Sunday, January 4, 2009

The Dead and the Gone by Susan Beth Pfeffer

The following is the review I originally posted on one of my other blogs, What is the Librarian Reading?

Main Character: 17-year-old Alex Morales
Location: Manhattan, New York City
Time period: Contemporary or slightly in the future
Genre: YA Fiction, Dystopian fiction, Survival, Speculative Fiction
Companion to: Life As We Knew It

The Dead & the Gone is set in the same time and the same situation as Life As We Knew It, but while Life followed a family in a rural area, Dead is set in the inner city.

Alex Morales is a smart high school junior with big dreams and plans for his future. On the night the moon is knocked out of orbit, he is working at the pizza place where the only sign that anything has happened is that the cable suddenly goes out. He gets home to find his sisters in a tizzy. Their mother has been called in to work at her hospital in Queens, their father had gone to Puerto Rico for his mother's funeral, and big brother Carlos is in the Marines and is being deployed. So Alex, Brianna, and Julie are alone for the duration.

At first, I thought that Miranda (from Life) was in a better situation than Alex. She had a mother and an older brother to take most of the burden; Alex suddenly becomes the family caretaker. Miranda's family managed to stockpile a lot of food at the beginning; Alex helps his uncle empty his bodega and receives some food in return, but it's not much.

But while Miranda's mother worked at isolating her family insisting that they take care only of themselves, Alex has a support network. His church relays information about food lines; his school remains open, guaranteeing a hot lunch on weekdays; and some of his classmates, all from wealthier families, offer information, advice, and other small acts of kindness.

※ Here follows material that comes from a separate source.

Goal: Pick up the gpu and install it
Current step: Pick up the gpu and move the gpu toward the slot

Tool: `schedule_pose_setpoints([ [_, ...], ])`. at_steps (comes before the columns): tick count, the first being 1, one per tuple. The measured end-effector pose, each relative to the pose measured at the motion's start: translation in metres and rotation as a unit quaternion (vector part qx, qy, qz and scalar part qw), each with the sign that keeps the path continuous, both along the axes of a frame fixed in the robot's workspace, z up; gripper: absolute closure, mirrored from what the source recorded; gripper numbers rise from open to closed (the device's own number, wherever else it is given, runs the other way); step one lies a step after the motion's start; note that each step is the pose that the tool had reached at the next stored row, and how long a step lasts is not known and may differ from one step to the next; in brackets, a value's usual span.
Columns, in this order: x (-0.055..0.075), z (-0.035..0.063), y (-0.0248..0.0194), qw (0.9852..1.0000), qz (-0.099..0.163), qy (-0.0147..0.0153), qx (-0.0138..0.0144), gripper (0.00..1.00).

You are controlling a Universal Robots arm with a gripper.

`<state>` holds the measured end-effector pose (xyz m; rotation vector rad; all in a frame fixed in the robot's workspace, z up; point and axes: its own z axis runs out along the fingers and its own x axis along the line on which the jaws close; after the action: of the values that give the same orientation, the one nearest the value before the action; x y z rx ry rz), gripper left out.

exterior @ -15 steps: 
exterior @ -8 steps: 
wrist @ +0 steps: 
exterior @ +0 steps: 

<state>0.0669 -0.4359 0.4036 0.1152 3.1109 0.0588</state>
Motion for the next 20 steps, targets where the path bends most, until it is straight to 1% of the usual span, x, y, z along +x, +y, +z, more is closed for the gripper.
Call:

That doesn't mean that Alex has it easy. In a truly horrific scene, Alex looks for his mother among the dead laid out at Yankee Stadium. He and his friend Kevin rob the bodies of the dead on the street for items to exchange for black-market food. When the volcanoes erupt and the air is filled with ash, Brianna develops asthma. Hoping against hope that their parents and Carlos are alive and will come back, Alex and the girls stay in their apartment, but Alex eventually realizes that Julie is not safe--especially after the black market dealer offers Alex and Bri a way out of town in exchange for Julie--and he needs to get them out of the city.

Miranda's story was told in first person diary entries, while Alex's story was told in the third person. This gives a bit a distance to the story; though Alex experiences more than his share of tragedy, this book is not as mournful as the first one. I did think the ending was a bit abrupt, and I would like to know what happens next. Are things really any better in the south? Does the new year bring a clearing of the air? Will mankind survive?